(Stored items)
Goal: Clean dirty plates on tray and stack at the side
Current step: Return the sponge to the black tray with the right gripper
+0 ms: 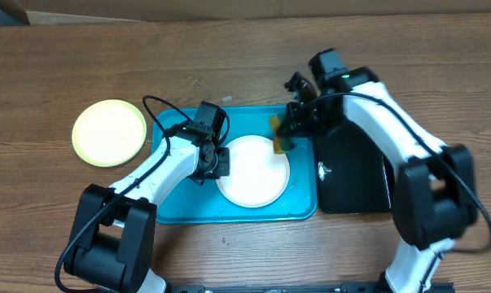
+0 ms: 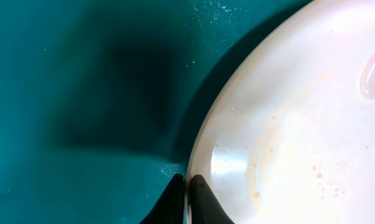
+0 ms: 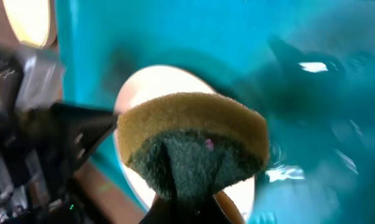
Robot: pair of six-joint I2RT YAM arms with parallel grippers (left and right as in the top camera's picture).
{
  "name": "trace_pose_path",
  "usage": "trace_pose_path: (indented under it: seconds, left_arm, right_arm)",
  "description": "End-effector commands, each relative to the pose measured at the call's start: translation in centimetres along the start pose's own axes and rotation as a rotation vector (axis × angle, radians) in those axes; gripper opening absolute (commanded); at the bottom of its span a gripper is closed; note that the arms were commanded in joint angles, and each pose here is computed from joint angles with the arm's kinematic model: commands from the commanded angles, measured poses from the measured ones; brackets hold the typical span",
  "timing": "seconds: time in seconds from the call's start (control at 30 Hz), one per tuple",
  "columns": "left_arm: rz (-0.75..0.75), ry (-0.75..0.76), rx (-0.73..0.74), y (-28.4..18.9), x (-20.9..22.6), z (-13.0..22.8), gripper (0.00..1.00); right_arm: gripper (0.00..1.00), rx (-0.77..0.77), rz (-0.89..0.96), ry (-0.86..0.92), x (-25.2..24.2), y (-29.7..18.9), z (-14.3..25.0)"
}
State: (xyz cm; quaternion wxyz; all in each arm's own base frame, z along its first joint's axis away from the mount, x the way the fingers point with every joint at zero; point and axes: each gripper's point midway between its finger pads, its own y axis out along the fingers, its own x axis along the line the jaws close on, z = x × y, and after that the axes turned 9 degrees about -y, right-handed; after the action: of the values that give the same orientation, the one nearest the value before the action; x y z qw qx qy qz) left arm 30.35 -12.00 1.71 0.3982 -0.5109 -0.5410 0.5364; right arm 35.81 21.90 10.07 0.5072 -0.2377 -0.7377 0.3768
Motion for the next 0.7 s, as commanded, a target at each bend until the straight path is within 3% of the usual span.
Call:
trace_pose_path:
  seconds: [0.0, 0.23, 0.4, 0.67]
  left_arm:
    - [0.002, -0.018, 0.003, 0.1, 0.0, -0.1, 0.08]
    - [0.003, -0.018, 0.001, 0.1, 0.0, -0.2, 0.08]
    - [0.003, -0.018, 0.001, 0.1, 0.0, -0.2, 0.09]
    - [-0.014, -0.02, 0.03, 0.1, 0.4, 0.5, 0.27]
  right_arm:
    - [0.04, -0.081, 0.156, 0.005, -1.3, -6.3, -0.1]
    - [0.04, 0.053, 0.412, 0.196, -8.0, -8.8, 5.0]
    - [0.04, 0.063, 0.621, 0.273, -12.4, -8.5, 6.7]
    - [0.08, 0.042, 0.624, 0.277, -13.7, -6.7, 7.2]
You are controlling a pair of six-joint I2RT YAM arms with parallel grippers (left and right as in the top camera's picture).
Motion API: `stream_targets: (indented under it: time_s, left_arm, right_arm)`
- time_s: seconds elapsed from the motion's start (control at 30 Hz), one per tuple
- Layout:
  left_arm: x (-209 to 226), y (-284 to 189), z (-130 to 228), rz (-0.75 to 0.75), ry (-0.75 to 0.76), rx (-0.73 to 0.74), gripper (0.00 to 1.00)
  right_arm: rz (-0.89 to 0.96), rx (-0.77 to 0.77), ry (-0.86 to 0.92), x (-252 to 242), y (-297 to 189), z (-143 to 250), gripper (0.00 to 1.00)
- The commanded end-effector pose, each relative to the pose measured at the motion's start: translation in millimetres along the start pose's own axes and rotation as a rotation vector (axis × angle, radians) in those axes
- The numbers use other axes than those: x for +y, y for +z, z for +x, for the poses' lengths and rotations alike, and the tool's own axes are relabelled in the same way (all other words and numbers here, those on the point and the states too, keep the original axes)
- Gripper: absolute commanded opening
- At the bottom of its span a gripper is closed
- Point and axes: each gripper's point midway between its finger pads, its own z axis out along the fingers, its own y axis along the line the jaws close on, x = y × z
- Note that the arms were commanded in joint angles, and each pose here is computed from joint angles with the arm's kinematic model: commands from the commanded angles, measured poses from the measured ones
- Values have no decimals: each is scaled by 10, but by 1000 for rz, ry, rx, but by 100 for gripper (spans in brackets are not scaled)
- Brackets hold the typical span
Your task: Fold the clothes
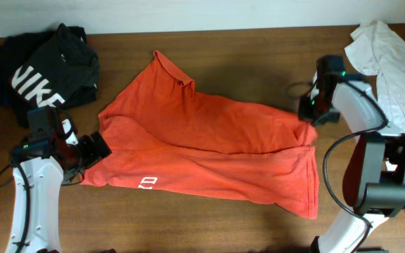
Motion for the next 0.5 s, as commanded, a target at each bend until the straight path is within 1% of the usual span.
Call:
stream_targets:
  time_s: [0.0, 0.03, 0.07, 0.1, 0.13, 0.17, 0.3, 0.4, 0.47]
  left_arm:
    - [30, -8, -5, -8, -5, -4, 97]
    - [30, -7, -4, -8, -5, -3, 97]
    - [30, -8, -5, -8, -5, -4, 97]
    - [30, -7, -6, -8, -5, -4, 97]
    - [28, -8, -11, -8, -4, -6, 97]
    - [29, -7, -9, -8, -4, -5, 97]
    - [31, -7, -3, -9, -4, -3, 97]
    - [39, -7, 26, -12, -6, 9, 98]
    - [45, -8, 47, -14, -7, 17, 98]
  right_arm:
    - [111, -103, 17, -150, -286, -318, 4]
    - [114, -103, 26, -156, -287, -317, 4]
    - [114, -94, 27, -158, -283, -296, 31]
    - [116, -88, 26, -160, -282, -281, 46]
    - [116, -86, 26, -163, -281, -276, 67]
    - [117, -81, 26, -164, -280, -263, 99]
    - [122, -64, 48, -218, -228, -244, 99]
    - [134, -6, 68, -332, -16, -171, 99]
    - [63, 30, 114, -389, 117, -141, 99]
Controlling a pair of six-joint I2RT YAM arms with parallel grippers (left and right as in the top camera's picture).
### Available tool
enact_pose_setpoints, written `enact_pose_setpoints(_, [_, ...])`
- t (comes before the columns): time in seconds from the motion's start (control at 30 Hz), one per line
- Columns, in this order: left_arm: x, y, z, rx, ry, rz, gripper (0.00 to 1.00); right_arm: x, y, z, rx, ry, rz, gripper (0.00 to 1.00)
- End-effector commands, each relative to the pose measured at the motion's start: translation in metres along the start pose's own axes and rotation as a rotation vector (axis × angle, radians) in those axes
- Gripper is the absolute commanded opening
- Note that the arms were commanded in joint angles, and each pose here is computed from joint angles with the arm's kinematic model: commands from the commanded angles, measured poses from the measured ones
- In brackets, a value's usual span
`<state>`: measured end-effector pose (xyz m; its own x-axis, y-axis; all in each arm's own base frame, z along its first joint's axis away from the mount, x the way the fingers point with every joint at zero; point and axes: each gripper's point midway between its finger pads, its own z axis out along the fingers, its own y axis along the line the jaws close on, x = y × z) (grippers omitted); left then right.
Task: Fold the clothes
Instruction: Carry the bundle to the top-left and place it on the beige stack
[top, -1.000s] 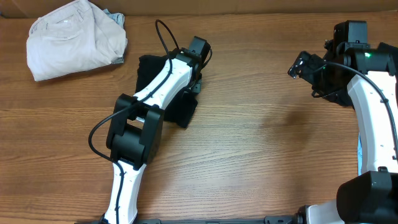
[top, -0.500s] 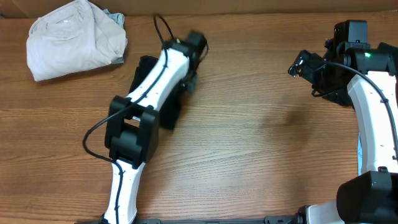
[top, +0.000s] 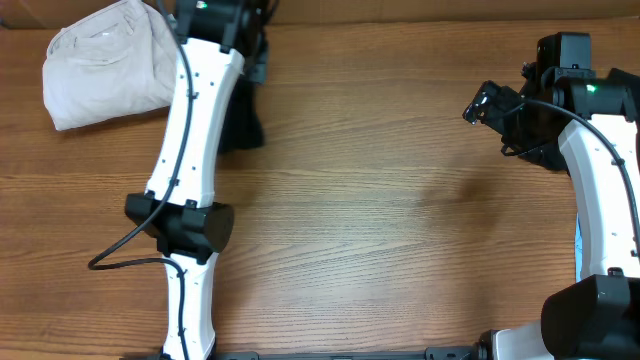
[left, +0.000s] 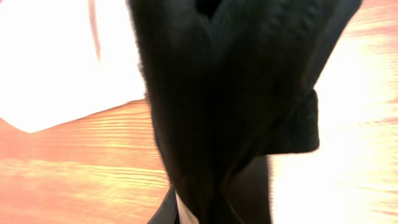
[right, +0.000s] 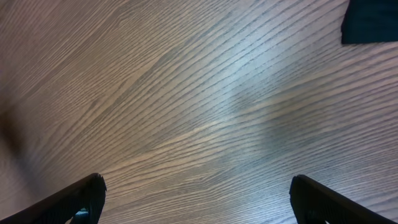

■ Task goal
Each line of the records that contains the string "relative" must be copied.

■ Response to this task
  "description": "End-effector commands, each relative to the pose measured at the call's start: translation in centimetres along the start pose's own axes and rotation as a rotation vector (axis × angle, radians) in those axes; gripper opening absolute (commanded); at the bottom of its span a gripper is closed; note that the arms were commanded in joint angles, and each pose here is computed from joint angles with the arm's kinematic model: commands from the commanded angles, measured poses from the measured ones; brackets hold the typical span",
- The commanded end-effector pose, each relative to the pose measured at the motion's start: translation in millimetres along the start pose's own axes and rotation as a rotation vector (axis × angle, radians) in those axes
- End-effector commands, each relative to the pose measured at the motion's start: translation in metres along the start pose's own axes and rotation as a rotation vector (axis × angle, radians) in those axes

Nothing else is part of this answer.